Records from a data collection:
■ ■ ■ ■

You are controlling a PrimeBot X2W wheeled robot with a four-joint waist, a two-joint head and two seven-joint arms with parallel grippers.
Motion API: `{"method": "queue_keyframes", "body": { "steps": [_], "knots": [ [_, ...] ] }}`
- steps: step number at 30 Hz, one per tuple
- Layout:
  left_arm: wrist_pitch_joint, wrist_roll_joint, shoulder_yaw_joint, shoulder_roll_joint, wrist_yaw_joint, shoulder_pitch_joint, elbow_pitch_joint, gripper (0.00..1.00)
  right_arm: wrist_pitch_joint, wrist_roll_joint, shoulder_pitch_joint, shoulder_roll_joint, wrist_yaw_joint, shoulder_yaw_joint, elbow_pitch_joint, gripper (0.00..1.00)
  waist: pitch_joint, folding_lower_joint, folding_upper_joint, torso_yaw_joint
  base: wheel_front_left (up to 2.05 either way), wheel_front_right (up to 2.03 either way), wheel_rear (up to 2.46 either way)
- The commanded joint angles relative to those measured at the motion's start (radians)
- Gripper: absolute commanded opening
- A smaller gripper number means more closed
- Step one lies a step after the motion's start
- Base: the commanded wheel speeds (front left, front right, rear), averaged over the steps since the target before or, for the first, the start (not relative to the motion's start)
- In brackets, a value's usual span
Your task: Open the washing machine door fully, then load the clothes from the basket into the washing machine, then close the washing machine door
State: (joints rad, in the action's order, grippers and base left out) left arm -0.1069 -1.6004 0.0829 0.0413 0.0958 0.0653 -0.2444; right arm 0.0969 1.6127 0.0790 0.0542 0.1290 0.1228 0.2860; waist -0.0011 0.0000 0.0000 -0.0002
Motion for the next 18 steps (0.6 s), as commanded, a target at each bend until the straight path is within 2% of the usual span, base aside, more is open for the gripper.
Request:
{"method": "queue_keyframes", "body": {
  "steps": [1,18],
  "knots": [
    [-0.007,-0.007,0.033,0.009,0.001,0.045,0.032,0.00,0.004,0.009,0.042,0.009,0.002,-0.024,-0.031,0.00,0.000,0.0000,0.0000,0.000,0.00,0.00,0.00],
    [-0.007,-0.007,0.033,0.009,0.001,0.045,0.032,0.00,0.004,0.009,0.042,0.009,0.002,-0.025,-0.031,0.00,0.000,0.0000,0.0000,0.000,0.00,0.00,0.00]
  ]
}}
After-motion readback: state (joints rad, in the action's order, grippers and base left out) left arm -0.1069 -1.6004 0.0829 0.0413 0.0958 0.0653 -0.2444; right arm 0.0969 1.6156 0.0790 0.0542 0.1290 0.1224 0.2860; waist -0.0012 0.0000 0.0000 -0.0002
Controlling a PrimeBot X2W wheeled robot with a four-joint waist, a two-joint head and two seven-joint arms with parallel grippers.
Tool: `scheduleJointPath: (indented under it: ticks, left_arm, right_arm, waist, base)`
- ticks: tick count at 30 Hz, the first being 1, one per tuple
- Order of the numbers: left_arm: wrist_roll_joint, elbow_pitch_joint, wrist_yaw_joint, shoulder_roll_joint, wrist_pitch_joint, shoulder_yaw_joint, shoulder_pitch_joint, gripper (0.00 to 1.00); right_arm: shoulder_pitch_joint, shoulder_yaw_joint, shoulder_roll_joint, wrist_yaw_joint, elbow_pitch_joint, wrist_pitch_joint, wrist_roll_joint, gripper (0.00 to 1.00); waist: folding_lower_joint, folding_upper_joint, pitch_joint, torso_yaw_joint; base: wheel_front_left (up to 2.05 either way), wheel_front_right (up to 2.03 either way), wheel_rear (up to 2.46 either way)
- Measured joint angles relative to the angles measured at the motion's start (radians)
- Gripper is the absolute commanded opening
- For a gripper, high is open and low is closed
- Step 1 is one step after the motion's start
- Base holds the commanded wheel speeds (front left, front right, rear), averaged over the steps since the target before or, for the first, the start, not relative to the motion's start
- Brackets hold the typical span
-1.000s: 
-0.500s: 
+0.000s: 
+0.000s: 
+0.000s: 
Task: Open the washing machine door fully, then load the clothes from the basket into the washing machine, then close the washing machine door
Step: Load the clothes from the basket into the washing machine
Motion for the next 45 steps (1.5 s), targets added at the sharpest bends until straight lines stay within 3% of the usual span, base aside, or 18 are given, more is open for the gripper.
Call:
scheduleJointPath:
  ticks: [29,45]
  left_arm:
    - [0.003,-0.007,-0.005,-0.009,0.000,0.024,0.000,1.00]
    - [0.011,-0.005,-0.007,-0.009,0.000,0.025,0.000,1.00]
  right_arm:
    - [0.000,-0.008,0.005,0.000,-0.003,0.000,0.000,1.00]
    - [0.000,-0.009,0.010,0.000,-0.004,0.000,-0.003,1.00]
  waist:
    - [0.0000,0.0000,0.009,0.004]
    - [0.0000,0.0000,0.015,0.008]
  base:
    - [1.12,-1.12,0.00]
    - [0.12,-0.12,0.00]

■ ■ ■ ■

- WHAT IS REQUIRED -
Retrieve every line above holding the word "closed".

- ANSWER SPACE -
- A smaller gripper number means more closed
- For a gripper, high is open and low is closed

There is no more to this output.